Le Visa d’Or news a été remporté quant à lui par le photographe ukrainien Evgeniy Maloletka (Associated Press) pour son travail sur Marioupol, en Ukraine. Là aussi, le photojournalisme nous plonge dans la réalité glaçante de la vie des civils au milieu des conflits armés.

Enfin, le Visa d’Or de la presse quotidienne internationale a été délivré au quotidien Danois Politiken, pour le reportage conduit par Mads Nissen. Celui-ci se distingue car il aborde également le thème fondamental de la séparation des familles et des couples dans la fuite des conflits.

Récompenser des travaux critiques, pour un photojournalisme engagé
Deux autres Visas d’Or ont été attribués à la fin du festival de Perpignan, pour des travaux dont la teneur critique était à la hauteur des enjeux sociétaux contemporains. Le Visa d’Or magazine a été délivré à Brent Stirton (Getty Images) pour son reportage au Cameroun, intitulé « la Viande de brousse : à l’origine des épidémies » et publié dans National Geographic.

Le Visa d’Or d’honneur du Figaro Magazine a été attribué à Alain Keler (Myop), dont le travail a porté récemment sur de nombreux enjeux contemporains comme le conflit israélo-palestinien ou la discrimination des populations roms en Europe.
Les 5 prix et 3 bourses délivrés ont par ailleurs encouragé des travaux essentiels pour le photojournalisme français et international.
Le prix ANI-PixTrakk et la bourse de la nouvelle photographie urbaine (soutenue par Google) ont récompensé respectivement les travaux de photojournalisme d’Hervé Lequeux, pour sa série « Viva Khawa » (Maroc) et de Philémon Barbier (collectif hors format).

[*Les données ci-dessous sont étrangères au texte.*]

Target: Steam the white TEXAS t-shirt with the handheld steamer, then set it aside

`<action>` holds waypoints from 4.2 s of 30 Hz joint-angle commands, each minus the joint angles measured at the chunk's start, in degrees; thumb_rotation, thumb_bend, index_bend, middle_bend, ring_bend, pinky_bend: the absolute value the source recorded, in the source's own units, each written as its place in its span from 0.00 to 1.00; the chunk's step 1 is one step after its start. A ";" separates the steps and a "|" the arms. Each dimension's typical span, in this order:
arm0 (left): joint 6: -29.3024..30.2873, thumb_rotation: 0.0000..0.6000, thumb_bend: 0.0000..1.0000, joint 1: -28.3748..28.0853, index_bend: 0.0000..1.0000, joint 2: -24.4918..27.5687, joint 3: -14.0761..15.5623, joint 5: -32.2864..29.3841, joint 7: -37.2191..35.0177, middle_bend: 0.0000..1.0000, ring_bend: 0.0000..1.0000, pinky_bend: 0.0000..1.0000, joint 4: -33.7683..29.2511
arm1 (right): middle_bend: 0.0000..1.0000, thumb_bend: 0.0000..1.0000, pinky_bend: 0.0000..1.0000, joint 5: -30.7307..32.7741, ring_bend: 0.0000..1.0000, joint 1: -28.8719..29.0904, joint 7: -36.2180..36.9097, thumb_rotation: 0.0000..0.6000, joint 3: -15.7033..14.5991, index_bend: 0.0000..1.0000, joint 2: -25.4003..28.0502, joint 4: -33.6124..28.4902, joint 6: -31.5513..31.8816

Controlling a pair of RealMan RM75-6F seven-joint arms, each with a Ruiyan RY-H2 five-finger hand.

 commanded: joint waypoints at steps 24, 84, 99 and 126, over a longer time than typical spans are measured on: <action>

Le prix Camille Lepage et le prix Carmignac, décernés respectivement à Rebecca Conway et Fabiola Ferrero, nous ont emmené aux frontières de l’hémisphère nord, du Sri Lanka au Venezuela. On a été ensuite d’autant plus dépaysés avec les clichés de la gagnante de la bourse Canon de la femme photojournaliste, Natalya Saprunova, à Lovozero en Russie.
Du côté des enjeux liés à l’innovation technologique, le prix Pierre & Alexandra Boulat a été remporté par Laura Morton qui continuera ainsi ses recherches sur les automates notamment dans la Silicon Valley. La préservation de la biodiversité, elle aussi au cœur des problématiques actuelles, a été traitée par Alain Schroeder à travers ses photoreportages sur les différentes menaces qui pèsent sur les orangs-outans en Indonésie, et récompensée par le prix photo-fondation Yves Rocher.
Pour finir, la Bourse Canon du documentaire vidéo court-métrage a été remporté par Irene Baqué.
Ainsi, la 34ème édition du Visa pour l’image à Perpignan nous laisse avec de nombreux photojournalistes à découvrir ou redécouvrir, pour une vision à 360° sur les enjeux socio-économiques, géo-politiques, et environnementaux globaux.